PeruMedQA: Benchmarking Large Language Models (LLMs) on Peruvian Medical Exams -- Dataset Construction and Evaluation

BACKGROUND: Medical large language models (LLMs) have demonstrated remarkable performance in answering medical examinations. However, the extent to which this high performance is transferable to medical questions in Spanish and from a Latin American country remains unexplored. This knowledge is crucial as LLM-based medical applications gain traction in Latin America. AIMS: To build a dataset of questions medical examinations taken by Peruvian physicians pursuing specialty training; to fine-tune a LLM on this dataset; to evaluate and compare the performance in terms of accuracy between vanilla LLMs and the fine-tuned LLM. METHODS: We curated PeruMedQA, a multiple-choice question-answering (MCQA) dataset containing 8,380 questions spanning 12 specialties (2018-2025). We selected ten medical LLMs, including medgemma-4b-it and medgemma-27b-text-it, and developed zero-shot task specific prompts to answer the questions.
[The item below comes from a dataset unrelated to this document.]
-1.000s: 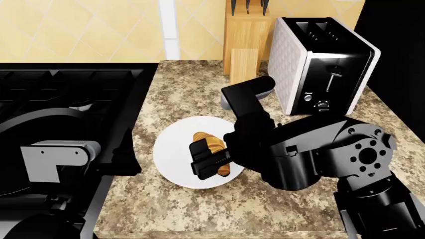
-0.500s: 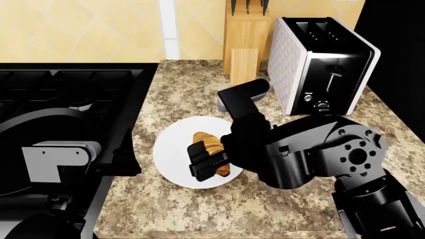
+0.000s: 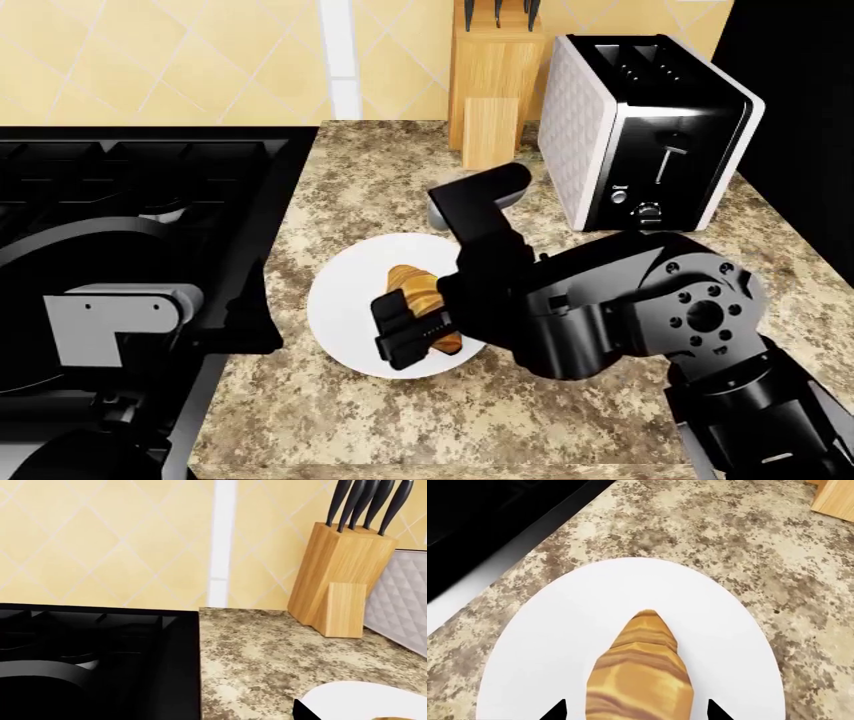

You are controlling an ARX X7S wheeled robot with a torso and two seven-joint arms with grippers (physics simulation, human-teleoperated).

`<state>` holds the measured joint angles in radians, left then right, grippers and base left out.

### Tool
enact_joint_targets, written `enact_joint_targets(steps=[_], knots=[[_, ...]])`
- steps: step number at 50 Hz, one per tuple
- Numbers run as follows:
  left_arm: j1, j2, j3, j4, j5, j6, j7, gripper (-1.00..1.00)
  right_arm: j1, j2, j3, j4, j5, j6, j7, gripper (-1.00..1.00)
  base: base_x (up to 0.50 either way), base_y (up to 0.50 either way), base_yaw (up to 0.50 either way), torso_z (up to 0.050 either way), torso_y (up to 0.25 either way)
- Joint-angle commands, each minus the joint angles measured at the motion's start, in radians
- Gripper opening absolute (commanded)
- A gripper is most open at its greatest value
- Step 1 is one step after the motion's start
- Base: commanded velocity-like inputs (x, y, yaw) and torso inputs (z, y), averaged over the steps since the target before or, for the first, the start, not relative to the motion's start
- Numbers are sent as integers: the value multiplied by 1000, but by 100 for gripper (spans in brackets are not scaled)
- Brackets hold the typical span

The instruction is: Pick the croissant and place it on the pan. Then turn on the stove to warm the croissant.

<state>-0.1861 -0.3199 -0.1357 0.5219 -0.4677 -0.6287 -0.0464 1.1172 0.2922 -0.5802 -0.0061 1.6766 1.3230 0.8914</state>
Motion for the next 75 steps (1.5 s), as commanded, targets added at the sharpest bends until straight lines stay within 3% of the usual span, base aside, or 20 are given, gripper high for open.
enact_joint_targets(steps=[1,75], knots=[[-6,-4,6,-2,1,-4,-9,100,2,3,-19,9,-25,-8,-44,100,0,0,0,0,0],[-24,-14,44,-56,-2,15,-29,100,8,23,-103,52,-106,-72,-167,100,0,0,0,0,0]])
We employed parameter-efficient fine tuning (PEFT) and low-rand adaptation (LoRA) to fine-tune medgemma-4b-it utilizing all questions except those from 2025 (test set). RESULTS: Medgemma-27b showed the highest accuracy across all specialities, achieving the highest score of 89.29% in Psychiatry; yet, in two specialties, OctoMed-7B exhibited slight superiority: Neurosurgery with 77.27% and 77.38, respectively; and Radiology with 76.13% and 77.39%, respectively. Across specialties, most LLMs with <10 billion parameters exhibited <50% of correct answers. The fine-tuned version of medgemma-4b-it emerged victorious against all LLMs with <10 billion parameters and rivaled a LLM with 70 billion parameters across various examinations. CONCLUSIONS: For medical AI applications and research that require knowledge bases from Spanish-speaking countries and those exhibiting similar epidemiological profile to Peru's, interested parties should utilize medgemma-27b-text-it.

翻译：背景：医学大语言模型（LLMs）在回答医学考试题目方面已展现出卓越性能。然而，这种高性能在多大程度上能迁移至西班牙语及拉丁美洲国家的医学问题仍未被探索。随着基于LLM的医学应用在拉丁美洲日益普及，这一认知至关重要。目的：构建一个包含秘鲁专科培训医师医学考试题目的数据集；基于该数据集对大语言模型进行微调；评估并比较原始大语言模型与微调后模型在准确率方面的性能差异。方法：我们构建了PeruMedQA——一个包含8,380道选择题（MCQA）的数据集，涵盖12个医学专科（2018-2025年）。我们选取了包括medgemma-4b-it和medgemma-27b-text-it在内的十种医学大语言模型，并设计了零样本任务特定提示词来回答问题。我们采用参数高效微调（PEFT）与低秩自适应（LoRA）技术，使用除2025年试题（测试集）外的全部数据对medgemma-4b-it进行微调。结果：Medgemma-27b在所有专科中均表现出最高准确率，其中在精神病学专科达到最高分89.29%；然而在神经外科（77.27%对77.38%）和放射科（76.13%对77.39%）两个专科中，OctoMed-7B分别略占优势。在所有专科中，多数参数量小于100亿的大语言模型正确率低于50%。经微调的medgemma-4b-it版本在所有参数量小于100亿的大语言模型中胜出，并在多项考试中与参数量达700亿的模型性能相当。结论：对于需要基于西班牙语国家及与秘鲁具有相似流行病学特征知识库的医学人工智能应用与研究，相关方应优先采用medgemma-27b-text-it模型。